DPZ Domino's Pizza Inc

Dividend
1.92%
Previous close
$376.24
Est. 12 months change
+26.68%
Projected Price
$477.64

Profitability Metrics

Return on Equity (ROE)
-
Return on Assets (ROA)
34.37%
Return on Invested Capital (ROIC)
58.22%
Weighted Average Cost of Capital (WACC)
9.07%
ROIC - WACC
49.15%
Updated : 2026-04-08 17:16 ET

Valuation Metrics

P/E Ratio
21.41
Forward P/E
18.96
PEG Ratio
2.15
Debt Current Ratio
1.65

Growth & Cash Flow

Gross Margin
34.28%
Operating Margin
19.28%
FCF Margin
13.59%
TTM Revenue Growth
6.36%
Projected 12M EPS Growth
12.94%

Price Change

Price % from 50 SMA
-5.05%
Price % from 200 SMA
-12.37%
6 Months
-14.01%
1 Year
-20.82%
2 Years
-25.43%
Click here to see the list of ETFs containing DPZ as a top holding :Domino's Pizza Inc ETFs

Analysis

Company Overview

Domino's Pizza is the world's largest pizza delivery chain, with a franchised model spanning tens of thousands of stores across more than 90 countries. Sector: Consumer Discretionary.

Overview

Domino's Pizza Inc (DPZ) is an individual stock. The analysis below presents key financial metrics for the company, covering profitability, capital efficiency, valuation, margins, and growth.

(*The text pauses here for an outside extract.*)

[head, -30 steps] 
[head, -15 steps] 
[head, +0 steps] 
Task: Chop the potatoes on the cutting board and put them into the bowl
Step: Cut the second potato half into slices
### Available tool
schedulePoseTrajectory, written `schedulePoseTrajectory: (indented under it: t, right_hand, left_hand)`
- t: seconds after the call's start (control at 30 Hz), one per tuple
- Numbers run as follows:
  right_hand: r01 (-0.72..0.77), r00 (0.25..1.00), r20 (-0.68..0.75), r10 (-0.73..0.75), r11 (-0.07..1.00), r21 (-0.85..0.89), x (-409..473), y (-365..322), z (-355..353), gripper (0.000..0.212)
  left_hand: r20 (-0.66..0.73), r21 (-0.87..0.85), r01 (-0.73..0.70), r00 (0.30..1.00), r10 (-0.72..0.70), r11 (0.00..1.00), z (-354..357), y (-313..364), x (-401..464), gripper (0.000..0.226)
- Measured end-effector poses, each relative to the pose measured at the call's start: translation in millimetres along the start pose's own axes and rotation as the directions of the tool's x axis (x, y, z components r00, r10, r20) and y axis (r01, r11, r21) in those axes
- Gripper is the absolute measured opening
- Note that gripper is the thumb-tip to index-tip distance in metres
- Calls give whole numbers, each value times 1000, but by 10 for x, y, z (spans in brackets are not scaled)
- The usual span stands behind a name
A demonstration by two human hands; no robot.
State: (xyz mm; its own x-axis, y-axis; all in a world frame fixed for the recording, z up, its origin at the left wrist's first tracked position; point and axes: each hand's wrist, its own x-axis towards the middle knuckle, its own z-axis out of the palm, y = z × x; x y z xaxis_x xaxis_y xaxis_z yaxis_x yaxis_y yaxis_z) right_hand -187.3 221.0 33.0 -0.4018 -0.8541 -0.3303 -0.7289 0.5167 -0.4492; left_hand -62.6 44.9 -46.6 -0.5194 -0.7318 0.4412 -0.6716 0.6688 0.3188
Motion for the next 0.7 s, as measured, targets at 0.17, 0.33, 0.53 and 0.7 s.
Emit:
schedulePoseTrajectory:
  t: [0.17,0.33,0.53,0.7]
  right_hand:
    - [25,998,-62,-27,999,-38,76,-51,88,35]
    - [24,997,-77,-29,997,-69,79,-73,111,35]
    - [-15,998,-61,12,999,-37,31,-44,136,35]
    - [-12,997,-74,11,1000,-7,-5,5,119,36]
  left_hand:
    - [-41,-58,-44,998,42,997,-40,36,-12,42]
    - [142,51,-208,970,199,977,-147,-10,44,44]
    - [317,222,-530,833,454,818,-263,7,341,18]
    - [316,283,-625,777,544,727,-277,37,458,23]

Profitability & Capital Efficiency

Through the lens of capital efficiency, ROIC is 58.22%, WACC is 9.07%, and the economic spread is 49.15%. On balance, reinvested capital is working exceptionally hard, with operating returns clearing the funding cost hurdle by a wide margin. Supporting metrics show ROE at N/A and ROA at 34.37%, a combination that helps frame whether profitability strength is broad enough to hold through different market conditions. Taken together, the return profile suggests a company with credible compounding capacity if current operating execution persists.

Valuation

From a market pricing perspective, trailing P/E of 21.41, forward P/E of 18.96, PEG of 2.15. With trailing and forward P/E closely aligned, the market appears to be pricing the company on the assumption that earnings remain broadly stable near term. On a growth-adjusted basis, valuation appears reasonable relative to expected growth. The company's weighted current ratio of 1.65 reflects adequate near-term financial stability. The overall valuation picture is one where the market is paying for a specific earnings and growth outcome — and where any deviation from that path would likely pressure multiples.

Margins & Cash Generation

The margin profile breaks down as follows: gross margin sits at 34.28%, operating margin at 19.28%, and free cash flow margin at 13.59%. The gross margin profile here is adequate rather than impressive, consistent with more competitively priced industries. Operating margins are solid, reflecting adequate cost control relative to the revenue base. The company's FCF margin is adequate — cash generation is present, but capital expenditure needs absorb a notable portion of earnings. This stack calls for monitoring: profitability is present, but conversion from revenue to operating income to free cash is not fully consistent.

Growth & Forward Outlook

The near-term directional case rests on two inputs: TTM revenue growth of 6.36% pointing to reasonable revenue execution across the company. In parallel, analysts project moderate appreciation over the next 12 months based on current consensus targets. The two figures measure different things — one reflects what businesses are actually delivering, the other what the market expects them to deliver. The extent to which these signals converge or diverge will likely be a primary driver of realized returns relative to current expectations. The estimated 12-month price change is based on analyst consensus price target estimates, sourced from publicly available data, and should not be interpreted as a reliable prediction of future performance.

Conclusion

Strong Buy

Reviewed in aggregate, this is a high-quality profile with few clear structural weaknesses — a combination that historically tends to support above-average long-term outcomes.

This assessment is based solely on the quantitative metrics presented above and does not constitute financial advice. Investors should consider their own risk tolerance and conduct independent research before making investment decisions.